▸ **SUPPLIED DATA**:
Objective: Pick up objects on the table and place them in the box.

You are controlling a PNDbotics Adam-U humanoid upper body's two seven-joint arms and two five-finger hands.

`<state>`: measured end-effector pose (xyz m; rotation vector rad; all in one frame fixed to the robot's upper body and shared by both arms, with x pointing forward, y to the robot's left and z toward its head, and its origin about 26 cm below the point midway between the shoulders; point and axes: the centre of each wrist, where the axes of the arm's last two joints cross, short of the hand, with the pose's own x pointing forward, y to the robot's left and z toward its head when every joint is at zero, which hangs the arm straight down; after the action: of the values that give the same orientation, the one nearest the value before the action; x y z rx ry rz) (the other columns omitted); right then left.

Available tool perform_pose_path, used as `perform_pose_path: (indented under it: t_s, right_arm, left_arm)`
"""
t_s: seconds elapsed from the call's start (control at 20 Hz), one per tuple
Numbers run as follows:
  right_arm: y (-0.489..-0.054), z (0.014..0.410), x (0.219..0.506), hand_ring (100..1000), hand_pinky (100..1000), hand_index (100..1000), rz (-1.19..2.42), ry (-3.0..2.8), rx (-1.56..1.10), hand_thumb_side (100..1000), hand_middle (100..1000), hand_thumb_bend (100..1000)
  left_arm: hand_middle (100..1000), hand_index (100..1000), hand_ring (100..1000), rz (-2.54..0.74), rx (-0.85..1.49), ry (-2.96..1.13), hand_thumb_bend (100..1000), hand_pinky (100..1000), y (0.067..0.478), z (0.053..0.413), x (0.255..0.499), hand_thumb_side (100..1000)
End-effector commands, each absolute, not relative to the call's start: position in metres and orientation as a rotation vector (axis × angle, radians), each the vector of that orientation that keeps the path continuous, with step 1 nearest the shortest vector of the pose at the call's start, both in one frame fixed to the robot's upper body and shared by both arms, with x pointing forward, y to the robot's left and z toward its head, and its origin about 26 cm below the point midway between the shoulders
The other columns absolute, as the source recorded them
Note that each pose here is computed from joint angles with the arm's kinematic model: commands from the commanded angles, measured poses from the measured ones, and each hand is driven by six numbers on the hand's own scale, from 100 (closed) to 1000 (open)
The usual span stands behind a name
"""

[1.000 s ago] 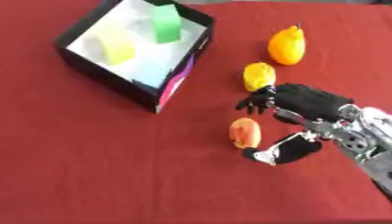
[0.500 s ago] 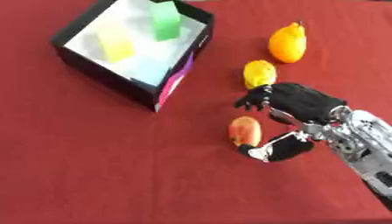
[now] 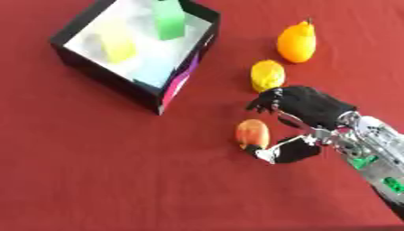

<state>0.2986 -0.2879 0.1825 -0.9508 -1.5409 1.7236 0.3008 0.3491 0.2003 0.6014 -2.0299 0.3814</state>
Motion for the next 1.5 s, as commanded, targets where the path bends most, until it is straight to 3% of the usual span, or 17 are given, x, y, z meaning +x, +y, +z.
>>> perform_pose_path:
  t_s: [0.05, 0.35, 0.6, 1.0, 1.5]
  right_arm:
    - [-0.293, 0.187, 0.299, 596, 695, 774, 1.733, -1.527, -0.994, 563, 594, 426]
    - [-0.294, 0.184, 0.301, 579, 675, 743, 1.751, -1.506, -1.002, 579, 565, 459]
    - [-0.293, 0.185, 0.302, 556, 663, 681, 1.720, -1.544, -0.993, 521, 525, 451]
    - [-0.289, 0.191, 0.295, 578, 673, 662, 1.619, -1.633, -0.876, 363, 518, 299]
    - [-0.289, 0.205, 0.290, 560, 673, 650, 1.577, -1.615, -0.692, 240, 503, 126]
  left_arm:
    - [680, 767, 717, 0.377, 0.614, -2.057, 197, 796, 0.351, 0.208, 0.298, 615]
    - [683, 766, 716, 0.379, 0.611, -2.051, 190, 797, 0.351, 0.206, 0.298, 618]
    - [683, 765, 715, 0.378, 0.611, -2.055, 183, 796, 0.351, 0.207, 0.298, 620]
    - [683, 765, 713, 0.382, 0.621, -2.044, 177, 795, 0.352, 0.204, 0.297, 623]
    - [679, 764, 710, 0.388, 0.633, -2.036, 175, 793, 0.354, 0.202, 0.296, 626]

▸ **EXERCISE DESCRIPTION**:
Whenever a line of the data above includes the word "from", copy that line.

▸ **OUTPUT**:
t_s: seconds elapsed from the call's start (control at 20 Hz), one per tuple
Note that each pose here is computed from joint angles with the arm's kinematic model: commands from the commanded angles, measured poses from the measured ones, and each hand is driven by six numbers on the hand's own scale, from 100 (closed) to 1000 (open)

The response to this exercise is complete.